RESPONSE Transport Canada has included this as a project to be undertaken in order to establish standards and has also included it for consideration in modernizing the Railway Track Safety Rules.
BOARD ASSESSMENT OF RESPONSE To be reported next fiscal year
BOARD ASSESSMENT RATING Pending

Main-Track Derailment, Canadian National Freight Train,
Saint-Henri-de-Lévis, Quebec, 17 August 2004

Report No. R04Q0040
RECOMMENDATION R07-03

The Department of Transport and the railway industry conduct in-depth studies on the behaviour of saturated organic materials under cyclic loading.
RESPONSE Awaiting response
BOARD ASSESSMENT OF RESPONSE To be reported next fiscal year
BOARD ASSESSMENT RATING Pending
RECOMMENDATION R07-04

The Department of Transport extend the safety provisions of the construction standards applicable to 286 000-pound cars to all new non-pressurized tank cars carrying dangerous goods.
RESPONSE Awaiting response
BOARD ASSESSMENT OF RESPONSE To be reported next fiscal year
BOARD ASSESSMENT RATING Pending

2.5.3.2 

Assessment of Responses to Rail Recommendations Issued in 2006-2007


Main-Track Derailment, Canadian Pacific Railway Train,
Whitby, Ontario, 14 January 2004

Report No. R04T0008
RECOMMENDATION R06-01

The Department of Transport work with the Railway Association of Canada to implement rail traffic control protocols and training that will recognize periods of high workload and make safety paramount.
RESPONSE Transport Canada agrees in principle with the intent of this recommendation and will work with the industry to examine periods of high rail traffic controller workload activity in the context of this recommendation and other regulatory initiatives.
BOARD ASSESSMENT OF RESPONSE On 23 August 2007, Transport Canada indicated that a qualified outside consultant was hired to conduct a study to examine rail traffic controller workload. On 31 October 2007, Transport Canada indicated that, upon recent review and discussion with the TSB of the specific requirements of the recommendation, it has determined that a comprehensive study is not warranted.
BOARD ASSESSMENT RATING Unsatisfactory

Pedestrian Fatality, Canadian National Train,
Brockville, Ontario, 17 February 2005

Report No. R05T0030
RECOMMENDATION R06-02

The Department of Transport assess the risk to pedestrians at all multi-track main-line crossings, make its assessment public and implement a program, in conjunction with stakeholders, to mitigate the risk of second-train pedestrian accidents.
RESPONSE Transport Canada disagrees with the recommendation and feels that it would not be safety productive to comply.
BOARD ASSESSMENT OF RESPONSE Transport Canada has prioritized some high-risk crossings, and improvements are being made as resources permit. Transport Canada is drafting a Pedestrian Crossing Standard.
BOARD ASSESSMENT RATING Satisfactory Intent

2.5.3.3 Other Rail Safety Actions

The United States Federal Railroad Administration and the North American railway industry signed a memorandum of cooperation in April 2007 to develop a better understanding of the factors contributing to high-pressure tank car safety and to enhance the effectiveness of railway-specific hazardous material bulk packaging under the project "Next Generation Tank Car" (TSB investigation report R04Q0040).

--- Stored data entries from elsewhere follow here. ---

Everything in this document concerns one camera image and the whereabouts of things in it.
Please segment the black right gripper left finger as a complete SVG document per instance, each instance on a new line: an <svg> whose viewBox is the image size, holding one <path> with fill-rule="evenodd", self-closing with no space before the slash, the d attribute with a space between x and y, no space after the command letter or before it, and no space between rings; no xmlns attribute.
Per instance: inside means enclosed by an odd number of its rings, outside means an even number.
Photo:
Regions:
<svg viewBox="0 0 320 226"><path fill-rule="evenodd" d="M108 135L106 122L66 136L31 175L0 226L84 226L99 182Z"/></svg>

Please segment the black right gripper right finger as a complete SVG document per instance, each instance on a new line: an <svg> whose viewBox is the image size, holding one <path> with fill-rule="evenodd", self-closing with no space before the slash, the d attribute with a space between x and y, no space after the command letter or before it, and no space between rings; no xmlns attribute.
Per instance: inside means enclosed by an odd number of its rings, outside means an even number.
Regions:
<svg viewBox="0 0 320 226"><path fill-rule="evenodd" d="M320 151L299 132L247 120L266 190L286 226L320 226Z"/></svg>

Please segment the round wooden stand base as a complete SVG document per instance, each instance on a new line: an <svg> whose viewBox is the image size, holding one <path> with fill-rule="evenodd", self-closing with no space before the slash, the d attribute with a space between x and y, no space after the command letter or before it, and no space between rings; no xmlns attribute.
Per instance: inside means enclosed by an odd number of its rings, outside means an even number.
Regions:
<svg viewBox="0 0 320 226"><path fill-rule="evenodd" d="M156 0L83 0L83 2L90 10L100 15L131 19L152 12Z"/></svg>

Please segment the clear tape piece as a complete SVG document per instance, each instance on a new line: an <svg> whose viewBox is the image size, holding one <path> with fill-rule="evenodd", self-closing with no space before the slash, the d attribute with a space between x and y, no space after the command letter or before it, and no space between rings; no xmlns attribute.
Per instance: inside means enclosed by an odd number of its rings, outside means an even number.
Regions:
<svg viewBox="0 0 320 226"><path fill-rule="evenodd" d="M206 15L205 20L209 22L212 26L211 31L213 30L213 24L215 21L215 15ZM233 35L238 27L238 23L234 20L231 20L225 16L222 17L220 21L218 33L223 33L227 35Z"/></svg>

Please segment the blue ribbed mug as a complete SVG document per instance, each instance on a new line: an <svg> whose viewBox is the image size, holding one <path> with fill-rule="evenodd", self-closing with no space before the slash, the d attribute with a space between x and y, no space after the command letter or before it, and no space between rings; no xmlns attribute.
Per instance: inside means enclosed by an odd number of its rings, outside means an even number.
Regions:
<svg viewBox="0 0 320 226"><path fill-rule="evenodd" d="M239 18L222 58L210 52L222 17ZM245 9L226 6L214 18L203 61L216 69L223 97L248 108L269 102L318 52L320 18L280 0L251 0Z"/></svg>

Canadian National (CN) issued instructions to keep heavy cars on the head end whenever possible based on the possibility that destination marshalling may increase the risk of undesirable track-train dynamics (TSB investigation report R05C0116). It also instituted a complete restriction on the handling of certain maintenance-of-way equipment in trains after a derailment involving that equipment (TSB occurrence R07T0110), and issued a bulletin directing operators of remotely controlled trains to visually verify that the movement is responding in the required direction (TSB investigation report R07W0042).

Canadian Pacific Railway (CPR) revised its General Operating Instructions to prescribe certain improvements to marshalling of locomotives without coupler alignment control (TSB investigation report R05C0082). It also conducted a system-wide review to verify the safe condition of all derails, including correct size and proper securement of derails (TSB Rail Safety Information letters 13/07 and 16/07), and issued internal instructions to track maintenance forces that modifications to car equipment must first be approved by the car engineering group (TSB occurrence R07H0015).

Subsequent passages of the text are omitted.